DESCRIPTION OF THE TASK: Every entry needs to be written out again exactly, with its pictures removed.

Stored dataset items:
....
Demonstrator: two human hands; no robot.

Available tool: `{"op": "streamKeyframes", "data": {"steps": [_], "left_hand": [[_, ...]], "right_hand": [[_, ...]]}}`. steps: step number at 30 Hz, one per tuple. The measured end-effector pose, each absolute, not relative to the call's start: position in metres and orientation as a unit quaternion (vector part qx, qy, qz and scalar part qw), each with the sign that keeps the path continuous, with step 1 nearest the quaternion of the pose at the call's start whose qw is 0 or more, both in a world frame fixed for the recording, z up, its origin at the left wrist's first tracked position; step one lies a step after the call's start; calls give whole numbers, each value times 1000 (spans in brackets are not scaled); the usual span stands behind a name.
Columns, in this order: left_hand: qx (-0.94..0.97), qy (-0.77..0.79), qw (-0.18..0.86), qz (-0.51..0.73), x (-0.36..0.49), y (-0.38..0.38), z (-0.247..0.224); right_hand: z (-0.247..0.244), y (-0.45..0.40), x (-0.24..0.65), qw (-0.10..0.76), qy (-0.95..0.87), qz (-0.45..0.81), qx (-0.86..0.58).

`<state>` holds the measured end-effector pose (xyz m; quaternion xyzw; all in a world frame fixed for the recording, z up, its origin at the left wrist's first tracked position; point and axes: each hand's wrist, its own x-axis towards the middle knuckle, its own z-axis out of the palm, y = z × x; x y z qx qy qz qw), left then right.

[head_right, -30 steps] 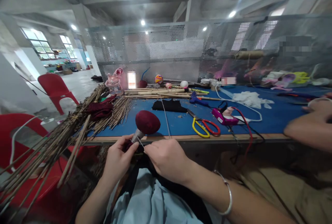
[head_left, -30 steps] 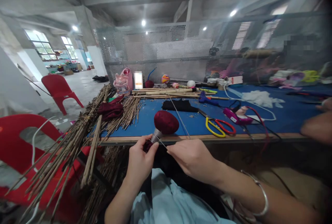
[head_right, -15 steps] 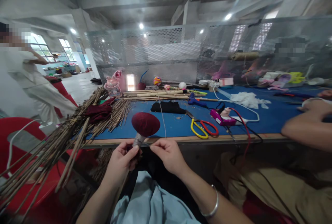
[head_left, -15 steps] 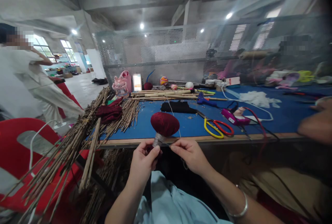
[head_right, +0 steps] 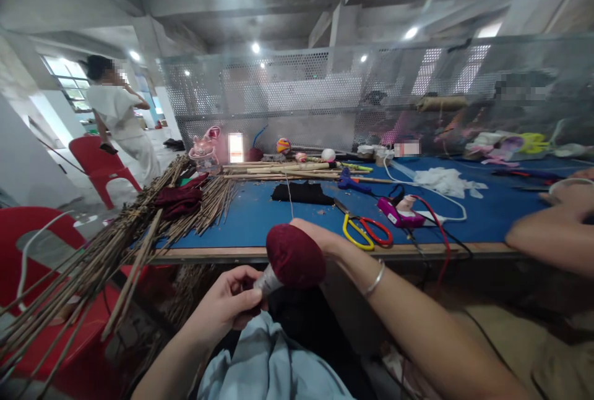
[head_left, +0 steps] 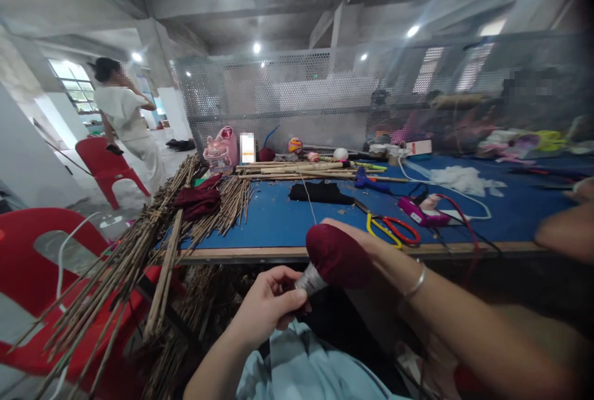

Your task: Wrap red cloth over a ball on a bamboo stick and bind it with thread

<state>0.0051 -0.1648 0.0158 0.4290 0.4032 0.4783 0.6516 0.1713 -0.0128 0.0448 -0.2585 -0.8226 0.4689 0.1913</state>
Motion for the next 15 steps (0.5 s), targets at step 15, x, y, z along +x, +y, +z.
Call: {"op": "streamKeyframes", "data": {"steps": [15], "left_hand": [[560,538,392,493,9,-154,16]], "right_hand": [[151,-53,112,-129,-977,-69,-157]]}}
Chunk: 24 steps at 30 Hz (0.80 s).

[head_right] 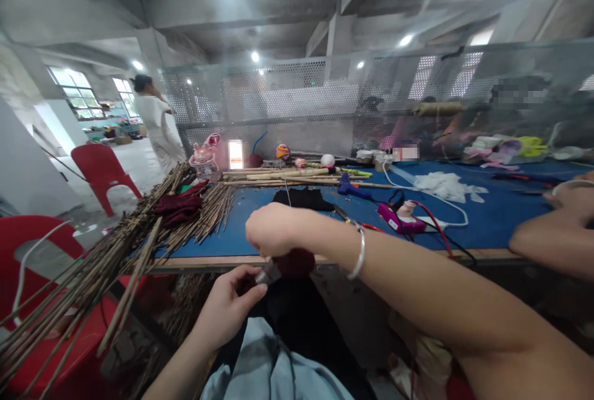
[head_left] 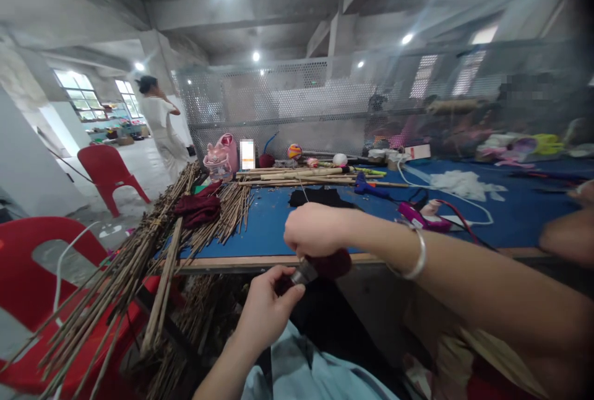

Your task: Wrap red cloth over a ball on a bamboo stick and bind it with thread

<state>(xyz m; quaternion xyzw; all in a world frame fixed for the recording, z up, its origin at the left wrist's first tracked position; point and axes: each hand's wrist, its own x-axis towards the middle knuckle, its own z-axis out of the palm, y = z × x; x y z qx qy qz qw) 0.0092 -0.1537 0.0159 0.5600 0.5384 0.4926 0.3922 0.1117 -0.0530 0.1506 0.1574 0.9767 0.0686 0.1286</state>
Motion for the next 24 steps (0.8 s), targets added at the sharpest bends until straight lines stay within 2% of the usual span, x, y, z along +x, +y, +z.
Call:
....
TASK ANSWER:
Demonstrator: two human hands; no robot.

Available tool: `{"op": "streamKeyframes", "data": {"steps": [_], "left_hand": [[_, ...]], "right_hand": [[_, ...]]}}`. steps: step number at 30 Hz, one per tuple. The measured end-effector pose, each absolute, not relative to the call's start: position in metres and orientation as a unit quaternion (vector part qx, qy, qz and scalar part qw), each with the sign that keeps the path continuous, with step 1 nearest the quaternion of the pose at the call's start whose qw is 0 or more, both in a world frame fixed for the recording, z up, its origin at the left wrist's first tracked position; step one lies a step after the call's start; calls give whole numbers, each value times 1000 (spans in brackets are not scaled); the usual span stands behind a name.
Columns, in this order: left_hand: qx (-0.94..0.97), qy (-0.77..0.79), qw (-0.18..0.86), qz (-0.51..0.73), x (-0.36..0.49), y (-0.38..0.38), z (-0.247..0.224); right_hand: z (-0.247..0.244), y (-0.45..0.40), x (-0.24..0.65), qw (-0.10..0.76), qy (-0.95..0.87), qz (-0.45..0.81), qx (-0.86..0.58).

`<state>` holds the measured end-effector pose (xyz m; quaternion xyzw; all in a world frame fixed for the recording, z up, its origin at the left wrist's first tracked position; point and axes: each hand's wrist, its own x-axis towards the middle knuckle, its own z-axis out of the palm, y = z × x; x y z qx qy qz qw), left then right.

[head_right, -30 steps] 
[head_left, -30 steps] 
[head_right, -15 steps] 
[head_left, -15 steps] 
[head_right, +0 steps] 
[head_left, +0 steps] 

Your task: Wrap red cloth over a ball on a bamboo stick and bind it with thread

<state>0.0051 -0.1648 0.0158 0.4290 0.4032 0.4783 0.6516 0.1713 -0.0128 0.0448 -0.2585 -0.8226 0.4689 0.1913</state>
Motion for the next 15 steps (0.5 s), targets at step 15, x, y, z along +x, +y, +z.
Call: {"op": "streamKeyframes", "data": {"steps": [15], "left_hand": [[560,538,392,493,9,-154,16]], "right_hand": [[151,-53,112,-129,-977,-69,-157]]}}
Chunk: 24 steps at 30 Hz (0.80 s).

[head_right] 
[head_left] 

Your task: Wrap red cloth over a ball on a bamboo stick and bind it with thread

<state>(xyz m; quaternion xyzw; all in a world frame fixed for the recording, z up, its origin at the left wrist's first tracked position; point and axes: each hand's wrist, its own x-axis towards the middle knuckle, its own z-axis out of the palm, y = z × x; x y z qx qy qz qw) 0.0092 -0.1537 0.0159 0.5600 0.5384 0.4926 0.3922 0.1117 -0.0530 0.1506 0.1574 0.9767 0.0686 0.1286</state>
Motion for the next 24 steps (0.8 s), targets added at the sharpest bends until straight lines stay within 2% of the usual span, x, y, z along +x, +y, +z.
Call:

This exercise is now fully answered.